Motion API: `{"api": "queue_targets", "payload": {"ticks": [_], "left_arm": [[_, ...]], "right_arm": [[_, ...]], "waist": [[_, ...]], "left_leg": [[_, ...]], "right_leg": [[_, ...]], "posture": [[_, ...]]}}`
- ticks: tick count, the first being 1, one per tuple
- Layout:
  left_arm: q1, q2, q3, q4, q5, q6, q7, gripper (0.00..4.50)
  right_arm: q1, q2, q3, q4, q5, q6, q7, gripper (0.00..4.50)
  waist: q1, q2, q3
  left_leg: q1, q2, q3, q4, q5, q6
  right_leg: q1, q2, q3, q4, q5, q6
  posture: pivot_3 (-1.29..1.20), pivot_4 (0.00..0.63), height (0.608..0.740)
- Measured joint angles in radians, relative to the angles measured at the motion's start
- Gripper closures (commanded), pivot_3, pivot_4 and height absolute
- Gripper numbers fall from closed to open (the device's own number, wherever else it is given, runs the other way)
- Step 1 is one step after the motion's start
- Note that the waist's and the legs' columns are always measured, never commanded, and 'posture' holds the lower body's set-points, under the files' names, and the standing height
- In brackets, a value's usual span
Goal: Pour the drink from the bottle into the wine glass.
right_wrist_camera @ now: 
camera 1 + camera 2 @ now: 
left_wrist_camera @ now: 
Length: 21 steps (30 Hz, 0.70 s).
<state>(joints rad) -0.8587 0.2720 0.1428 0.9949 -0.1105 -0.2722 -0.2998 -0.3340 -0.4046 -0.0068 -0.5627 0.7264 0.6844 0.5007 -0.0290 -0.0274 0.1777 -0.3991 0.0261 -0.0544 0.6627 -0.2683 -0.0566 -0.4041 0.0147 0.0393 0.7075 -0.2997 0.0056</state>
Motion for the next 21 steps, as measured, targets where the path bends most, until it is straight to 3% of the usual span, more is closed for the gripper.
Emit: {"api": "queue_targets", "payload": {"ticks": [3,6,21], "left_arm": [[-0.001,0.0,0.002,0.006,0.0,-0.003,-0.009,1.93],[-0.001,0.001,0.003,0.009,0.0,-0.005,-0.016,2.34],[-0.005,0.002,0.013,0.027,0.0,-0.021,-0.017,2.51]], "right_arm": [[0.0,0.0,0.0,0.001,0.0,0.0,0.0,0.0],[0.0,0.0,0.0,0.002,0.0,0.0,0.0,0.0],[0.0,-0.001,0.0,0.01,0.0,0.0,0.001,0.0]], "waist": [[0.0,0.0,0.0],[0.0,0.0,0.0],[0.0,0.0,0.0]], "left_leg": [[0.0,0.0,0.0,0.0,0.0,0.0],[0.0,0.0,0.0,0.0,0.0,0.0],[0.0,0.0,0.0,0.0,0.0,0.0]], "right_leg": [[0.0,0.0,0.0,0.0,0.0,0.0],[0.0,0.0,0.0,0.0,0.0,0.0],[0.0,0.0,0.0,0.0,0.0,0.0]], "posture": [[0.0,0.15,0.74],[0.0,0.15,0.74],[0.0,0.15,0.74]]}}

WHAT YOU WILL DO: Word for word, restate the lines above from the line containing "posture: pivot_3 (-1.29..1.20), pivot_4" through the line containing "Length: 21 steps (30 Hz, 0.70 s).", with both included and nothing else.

OUTPUT OF THE EXERCISE:
  posture: pivot_3 (-1.29..1.20), pivot_4 (0.00..0.63), height (0.608..0.740)
- Measured joint angles in radians, relative to the angles measured at the motion's start
- Gripper closures (commanded), pivot_3, pivot_4 and height absolute
- Gripper numbers fall from closed to open (the device's own number, wherever else it is given, runs the other way)
- Step 1 is one step after the motion's start
- Note that the waist's and the legs' columns are always measured, never commanded, and 'posture' holds the lower body's set-points, under the files' names, and the standing height
- In brackets, a value's usual span
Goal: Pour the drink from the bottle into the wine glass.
right_wrist_camera @ now: 
camera 1 + camera 2 @ now: 
left_wrist_camera @ now: 
Length: 21 steps (30 Hz, 0.70 s).

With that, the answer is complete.